Ensaio: POSAR PARA O POEMA


Certa vez um amigo mostrou-me os desenhos que resultaram de ter posado para uma pintora enquanto transava com uma moça. A pintora ia desenhando todas as posições, ou a sugestão delas. Via-se como, em cada garatuja, o casal ia mudando de posição: ora ele em cima, ora em baixo, ela sob e sobre ele, em pé ele, curvada ela. O espectador dos rabiscos punha termo no desenho apressado. No fundo, sabia o que estava acontecendo ali, via o que não podia ter visto, porque não estava no quarto, mas podia imaginar pela arquitetura das posições, muito bem representadas pela pintora, o que teria se passado onde ele mesmo não estava.
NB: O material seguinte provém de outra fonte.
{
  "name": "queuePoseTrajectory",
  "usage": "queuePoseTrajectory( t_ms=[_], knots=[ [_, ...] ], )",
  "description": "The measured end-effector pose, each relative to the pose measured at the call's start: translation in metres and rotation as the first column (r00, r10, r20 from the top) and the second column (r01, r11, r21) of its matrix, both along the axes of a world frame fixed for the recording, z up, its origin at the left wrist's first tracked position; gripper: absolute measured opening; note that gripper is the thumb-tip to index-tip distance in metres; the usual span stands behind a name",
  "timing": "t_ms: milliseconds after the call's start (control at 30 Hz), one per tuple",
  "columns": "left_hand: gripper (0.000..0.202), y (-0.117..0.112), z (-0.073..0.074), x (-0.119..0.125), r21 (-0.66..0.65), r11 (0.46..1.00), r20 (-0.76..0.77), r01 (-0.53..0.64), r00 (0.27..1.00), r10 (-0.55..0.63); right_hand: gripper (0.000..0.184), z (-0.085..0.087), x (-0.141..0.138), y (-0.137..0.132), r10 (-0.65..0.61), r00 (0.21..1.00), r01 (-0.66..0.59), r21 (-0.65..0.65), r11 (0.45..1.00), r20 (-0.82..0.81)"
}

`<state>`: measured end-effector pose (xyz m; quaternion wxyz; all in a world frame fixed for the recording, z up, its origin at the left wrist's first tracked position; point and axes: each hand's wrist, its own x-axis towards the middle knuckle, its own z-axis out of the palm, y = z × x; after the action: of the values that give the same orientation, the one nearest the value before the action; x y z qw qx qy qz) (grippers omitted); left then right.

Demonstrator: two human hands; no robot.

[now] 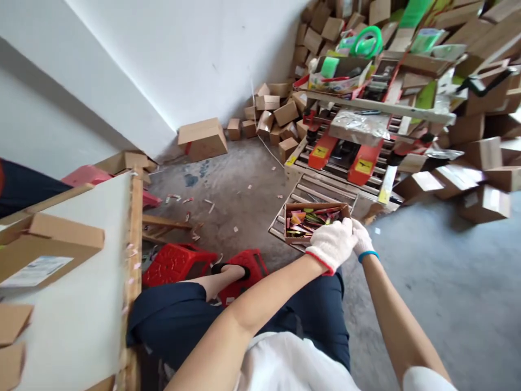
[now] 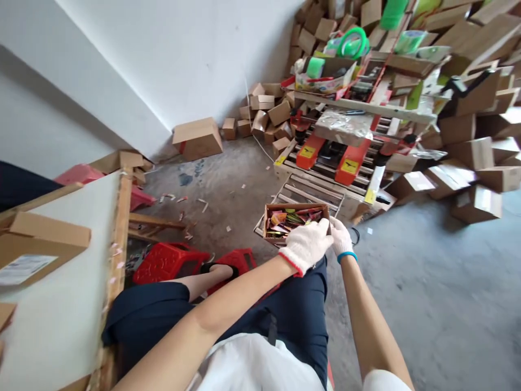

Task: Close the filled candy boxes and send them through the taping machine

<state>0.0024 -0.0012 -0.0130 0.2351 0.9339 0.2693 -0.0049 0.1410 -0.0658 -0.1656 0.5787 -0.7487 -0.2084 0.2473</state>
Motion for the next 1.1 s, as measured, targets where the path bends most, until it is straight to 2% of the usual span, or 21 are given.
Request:
queuePoseTrajectory(
  t_ms=[67, 100, 167, 200, 233, 300, 367, 433, 500, 567, 600, 667, 700, 733, 767, 800, 833, 900, 967, 1033, 1100],
  knots=[
    [0.042, 0.008, -0.013, -0.022, 0.088, 0.996, 0.218, 0.03, 0.975, -0.049, 0.057, 0.009, 0.015, -0.021, -0.059, 0.998, 0.058, -0.008, 0.998, -0.028],
    [0.048, 0.016, -0.02, -0.04, 0.142, 0.99, 0.334, -0.005, 0.942, -0.044, 0.06, 0.014, 0.018, -0.032, -0.073, 0.996, 0.072, -0.008, 0.997, -0.059],
    [0.064, 0.04, -0.035, -0.078, 0.201, 0.954, 0.51, -0.222, 0.856, 0.092, 0.063, 0.028, 0.019, -0.051, -0.052, 0.992, 0.054, 0.013, 0.998, -0.118],
    [0.073, 0.053, -0.043, -0.094, 0.201, 0.929, 0.541, -0.311, 0.826, 0.159, 0.064, 0.037, 0.017, -0.057, -0.006, 0.992, 0.011, 0.037, 0.999, -0.123],
    [0.076, 0.065, -0.051, -0.106, 0.195, 0.926, 0.546, -0.324, 0.82, 0.172, 0.063, 0.046, 0.013, -0.059, 0.061, 0.993, -0.055, 0.063, 0.996, -0.097],
    [0.072, 0.085, -0.064, -0.116, 0.175, 0.97, 0.461, -0.169, 0.885, 0.071, 0.062, 0.063, 0.002, -0.052, 0.253, 0.966, -0.256, 0.048, 0.965, 0.06],
    [0.056, 0.096, -0.071, -0.108, 0.111, 0.989, 0.341, 0.098, 0.931, -0.13, 0.064, 0.075, -0.007, -0.034, 0.479, 0.836, -0.463, -0.122, 0.878, 0.27],
    [0.041, 0.102, -0.071, -0.094, 0.018, 0.96, 0.259, 0.281, 0.926, -0.276, 0.063, 0.081, -0.012, -0.012, 0.65, 0.651, -0.545, -0.355, 0.76, 0.392],
    [0.033, 0.108, -0.069, -0.082, -0.079, 0.936, 0.226, 0.342, 0.921, -0.318, 0.056, 0.084, -0.01, 0.007, 0.736, 0.541, -0.544, -0.499, 0.675, 0.407],
    [0.03, 0.111, -0.073, -0.075, -0.198, 0.936, 0.241, 0.29, 0.94, -0.241, 0.043, 0.085, -0.006, 0.022, 0.755, 0.543, -0.507, -0.572, 0.644, 0.368],
    [0.028, 0.11, -0.078, -0.073, -0.252, 0.942, 0.272, 0.221, 0.951, -0.15, 0.036, 0.086, -0.005, 0.027, 0.745, 0.572, -0.471, -0.605, 0.642, 0.344],
    [0.029, 0.106, -0.094, -0.07, -0.315, 0.949, 0.365, 0.004, 0.923, 0.118, 0.025, 0.087, -0.007, 0.035, 0.703, 0.645, -0.381, -0.671, 0.635, 0.299],
    [0.036, 0.102, -0.103, -0.069, -0.328, 0.935, 0.414, -0.131, 0.87, 0.267, 0.024, 0.087, -0.011, 0.037, 0.67, 0.683, -0.329, -0.698, 0.637, 0.29],
    [0.051, 0.097, -0.111, -0.068, -0.337, 0.901, 0.452, -0.274, 0.792, 0.41, 0.027, 0.085, -0.017, 0.038, 0.626, 0.719, -0.265, -0.715, 0.647, 0.301],
    [0.07, 0.093, -0.119, -0.067, -0.355, 0.843, 0.464, -0.405, 0.706, 0.535, 0.033, 0.084, -0.025, 0.039, 0.575, 0.743, -0.187, -0.719, 0.67, 0.342],
    [0.091, 0.091, -0.124, -0.066, -0.389, 0.774, 0.446, -0.499, 0.634, 0.632, 0.041, 0.081, -0.032, 0.038, 0.524, 0.743, -0.099, -0.706, 0.701, 0.417],
    [0.107, 0.09, -0.128, -0.065, -0.432, 0.716, 0.401, -0.548, 0.595, 0.697, 0.051, 0.079, -0.039, 0.038, 0.476, 0.712, -0.003, -0.676, 0.737, 0.515],
    [0.12, 0.092, -0.131, -0.064, -0.52, 0.663, 0.292, -0.539, 0.617, 0.731, 0.068, 0.075, -0.048, 0.038, 0.424, 0.573, 0.135, -0.591, 0.795, 0.702],
    [0.116, 0.099, -0.131, -0.064, -0.584, 0.674, 0.24, -0.452, 0.698, 0.675, 0.077, 0.073, -0.051, 0.042, 0.463, 0.429, 0.131, -0.56, 0.818, 0.776],
    [0.109, 0.104, -0.131, -0.065, -0.612, 0.689, 0.245, -0.387, 0.736, 0.631, 0.083, 0.072, -0.05, 0.047, 0.526, 0.368, 0.058, -0.583, 0.81, 0.767],
    [0.106, 0.106, -0.132, -0.065, -0.616, 0.7, 0.269, -0.361, 0.738, 0.618, 0.084, 0.067, -0.05, 0.047, 0.552, 0.362, -0.003, -0.591, 0.807, 0.751]
  ],
)
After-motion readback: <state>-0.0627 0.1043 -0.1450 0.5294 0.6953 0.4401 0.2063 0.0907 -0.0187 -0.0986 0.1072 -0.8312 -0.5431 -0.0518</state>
Resolvi fazer algo sob o mesmo princípio, mas que não fosse um retrato por meio do desenho, e sim do poema: dizer ao modelo que faça o que lhe vier à gana, o que achar que deve fazer, enquanto o poeta escreve o poema sugestionado pelo ir e vir das posições. Nisso, o poema buscará, como o desenho apressado, fazer ver o inaparente: a arquitetura do ato, a estrutura que, silenciosamente, rege o posicionar-se ou movimentar-se do modelo.